It’s dawn, on the last day of deer season. We’ve just picked up a fresh track, and now we have a focus for our attention and desires. But still the mind wanders a bit. It hasn’t been an easy season, or a quick one, or we wouldn’t be here for one more try. Friends and family have greeted us with “did you get something?” more times than is strictly reasonable in the past while, asking in the same friendly way that they might if your favorite team won or lost the game last night. But hunting is much more than a game, more than win or lose isn’t it?
Hunting can be an antidote for the symptoms of modern life. Consider that this same morning a city commuter, riding public transit to the job, will likely have eyes on their “smart” phone so they don’t have to look at others or at endless canyons and tunnels of concrete and steel. Their ears are either plugged in to their device or are bombarded by the clamour of engines and wheels. Smells of chemicals and combustion are masked by deodorants and perfumes. Food is dispensed by machines, and wrapped in plastic. Risk and reward are measured in decimals and compensated by a currency that has no substance. No wonder so many urban people who experience little else don’t understand what drives us, why we have such passion for what we do!
For me, no other human activity demands so much of mind, body and spirit. And no other activity offers such rich and varied rewards. A hunter is the most alert of humans, using all senses simultaneously.

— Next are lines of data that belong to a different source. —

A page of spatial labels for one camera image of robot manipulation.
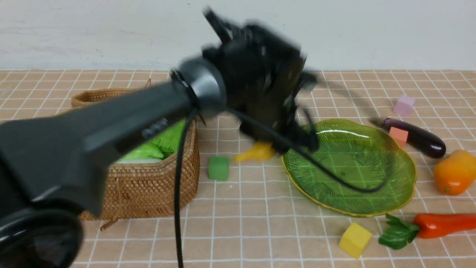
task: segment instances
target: orange cube
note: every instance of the orange cube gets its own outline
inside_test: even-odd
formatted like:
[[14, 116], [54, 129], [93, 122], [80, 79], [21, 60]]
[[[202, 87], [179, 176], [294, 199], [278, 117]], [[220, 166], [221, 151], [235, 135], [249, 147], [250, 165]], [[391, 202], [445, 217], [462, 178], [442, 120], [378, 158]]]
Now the orange cube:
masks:
[[398, 143], [400, 148], [405, 147], [405, 144], [407, 144], [408, 131], [401, 130], [396, 127], [391, 127], [389, 134]]

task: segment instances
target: toy block
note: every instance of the toy block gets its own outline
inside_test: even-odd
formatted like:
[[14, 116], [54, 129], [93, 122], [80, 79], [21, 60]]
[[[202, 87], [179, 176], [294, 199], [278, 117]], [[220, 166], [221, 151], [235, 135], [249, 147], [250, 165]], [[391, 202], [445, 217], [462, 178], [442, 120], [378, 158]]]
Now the toy block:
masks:
[[391, 127], [389, 135], [398, 143], [400, 148], [404, 148], [405, 144], [407, 144], [408, 131], [401, 130], [396, 127]]
[[208, 178], [210, 180], [228, 180], [228, 157], [212, 156], [208, 164]]
[[401, 116], [409, 116], [413, 111], [414, 104], [414, 98], [408, 97], [407, 95], [402, 95], [395, 104], [393, 112]]
[[372, 239], [372, 233], [357, 223], [352, 223], [339, 242], [339, 247], [350, 256], [359, 259]]

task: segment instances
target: green cube
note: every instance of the green cube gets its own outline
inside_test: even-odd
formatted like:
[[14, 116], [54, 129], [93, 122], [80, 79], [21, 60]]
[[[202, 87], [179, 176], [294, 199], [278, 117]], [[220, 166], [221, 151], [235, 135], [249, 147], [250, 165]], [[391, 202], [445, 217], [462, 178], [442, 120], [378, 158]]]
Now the green cube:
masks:
[[228, 180], [228, 157], [212, 156], [208, 165], [208, 178], [210, 180]]

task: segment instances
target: red chili pepper
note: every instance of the red chili pepper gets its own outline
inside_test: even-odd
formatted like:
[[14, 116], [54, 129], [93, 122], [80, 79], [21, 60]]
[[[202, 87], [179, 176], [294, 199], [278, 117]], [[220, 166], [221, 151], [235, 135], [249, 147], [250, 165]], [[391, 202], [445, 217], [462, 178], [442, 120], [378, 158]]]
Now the red chili pepper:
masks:
[[420, 227], [418, 238], [431, 239], [476, 229], [476, 214], [422, 213], [415, 216], [413, 223]]
[[418, 214], [413, 223], [385, 214], [390, 226], [378, 243], [393, 250], [404, 248], [415, 238], [431, 239], [476, 229], [476, 214]]

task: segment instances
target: eggplant
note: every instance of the eggplant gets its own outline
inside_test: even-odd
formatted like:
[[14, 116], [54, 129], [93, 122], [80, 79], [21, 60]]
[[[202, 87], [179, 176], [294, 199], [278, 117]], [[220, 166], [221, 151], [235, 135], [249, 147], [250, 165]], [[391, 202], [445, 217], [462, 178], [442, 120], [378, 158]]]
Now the eggplant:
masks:
[[407, 143], [431, 158], [442, 158], [446, 154], [446, 145], [438, 136], [415, 125], [395, 118], [372, 118], [370, 122], [389, 132], [391, 127], [408, 132]]

To be a fully accomplished hunter requires curiosity, ambition, athleticism, and skill. Exploring new country or learning the deep secrets of a familiar spot, and figuring out how life works in that ecosystem – including our part in it - are all part of the “game”. Paying attention to everything - sights, sounds, smells, and interpreting those inputs with intelligence and intuition. Making decisions as simple as whether to keep going or turn back, or as serious as life and death. Hunting demands both rugged individual effort and close cooperation with our companions. I believe hunting is a big part of what made us human, and modern hunting returns us in a healthy way to our original and most genuine way of being. The rewards might be good meat to share with our loved ones, but always there are fond memories of a day well spent.
So when we turn towards home on this last day of the season, whether we have filled our tag or not, I know that we can answer their question “did you get anything?” with “Yes, we had a good hunt!”

part of this article was originally published in online magazine Western Woods and Waters Magazine, Nov Dec. 2018 last page.
Happy hunting season
I like it! Thanks!
The editor of the magazine that I wrote it for decided to only publish the first half of my article. I am pleased to be able to post the entire piece here, - thanks for your "likes"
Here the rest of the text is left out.